Copy out once more, exactly, the line with "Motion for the" and all the lines after it, up to the last line of the data.

__Recorded data__
• • •

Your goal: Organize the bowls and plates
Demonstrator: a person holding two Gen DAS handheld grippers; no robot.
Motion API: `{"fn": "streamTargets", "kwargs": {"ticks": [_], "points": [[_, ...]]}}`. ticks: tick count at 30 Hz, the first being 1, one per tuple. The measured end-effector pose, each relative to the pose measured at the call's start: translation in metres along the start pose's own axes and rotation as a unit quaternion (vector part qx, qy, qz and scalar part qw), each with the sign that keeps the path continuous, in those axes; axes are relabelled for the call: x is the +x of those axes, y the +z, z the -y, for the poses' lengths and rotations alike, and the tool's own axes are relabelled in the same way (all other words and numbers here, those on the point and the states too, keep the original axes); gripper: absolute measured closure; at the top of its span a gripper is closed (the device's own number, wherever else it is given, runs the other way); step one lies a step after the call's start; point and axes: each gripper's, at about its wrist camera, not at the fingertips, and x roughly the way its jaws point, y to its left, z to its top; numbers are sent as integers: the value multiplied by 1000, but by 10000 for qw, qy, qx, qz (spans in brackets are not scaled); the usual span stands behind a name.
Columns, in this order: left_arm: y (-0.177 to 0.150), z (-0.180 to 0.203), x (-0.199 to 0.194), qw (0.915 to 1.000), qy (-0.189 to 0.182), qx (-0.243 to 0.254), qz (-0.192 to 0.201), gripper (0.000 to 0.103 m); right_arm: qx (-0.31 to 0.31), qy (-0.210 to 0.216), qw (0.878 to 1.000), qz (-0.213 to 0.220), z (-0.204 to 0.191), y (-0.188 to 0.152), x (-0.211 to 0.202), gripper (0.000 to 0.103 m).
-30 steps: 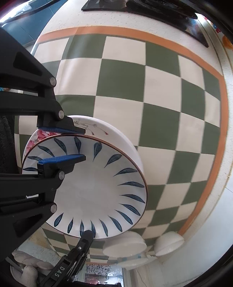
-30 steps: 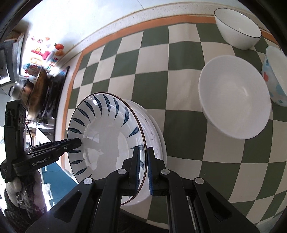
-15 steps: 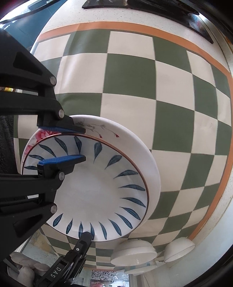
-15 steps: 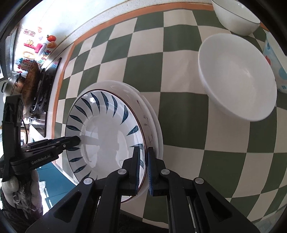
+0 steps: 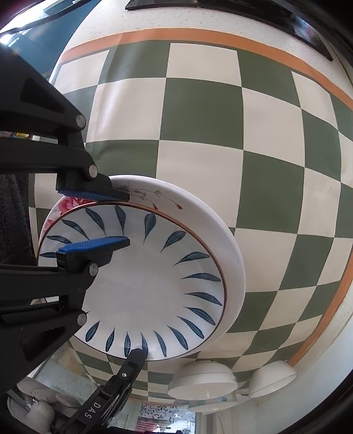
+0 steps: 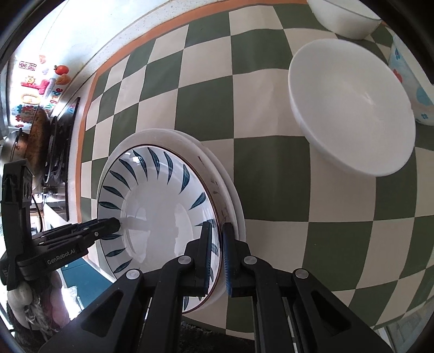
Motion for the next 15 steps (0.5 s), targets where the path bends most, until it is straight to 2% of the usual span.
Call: {"fn": "streamTargets", "kwargs": {"ticks": [5,9,15], "points": [[4,-12,-6,9997,-177,-153,-9,80,100,-54,9999,-13,-1,1,0,93],[-2,-16,-15,9998,-123,-147,77,80,139,-128,9998,1,-1,0,-3,93],[-22,-6,-43,9979,176,81,616,80,127,-201,9992,308,-8,-4,-28,93]]}}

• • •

__Solution__
Motion for the next 15 steps (0.5 s), targets where the path bends most, until it is straight to 2% of the usual span.
Call: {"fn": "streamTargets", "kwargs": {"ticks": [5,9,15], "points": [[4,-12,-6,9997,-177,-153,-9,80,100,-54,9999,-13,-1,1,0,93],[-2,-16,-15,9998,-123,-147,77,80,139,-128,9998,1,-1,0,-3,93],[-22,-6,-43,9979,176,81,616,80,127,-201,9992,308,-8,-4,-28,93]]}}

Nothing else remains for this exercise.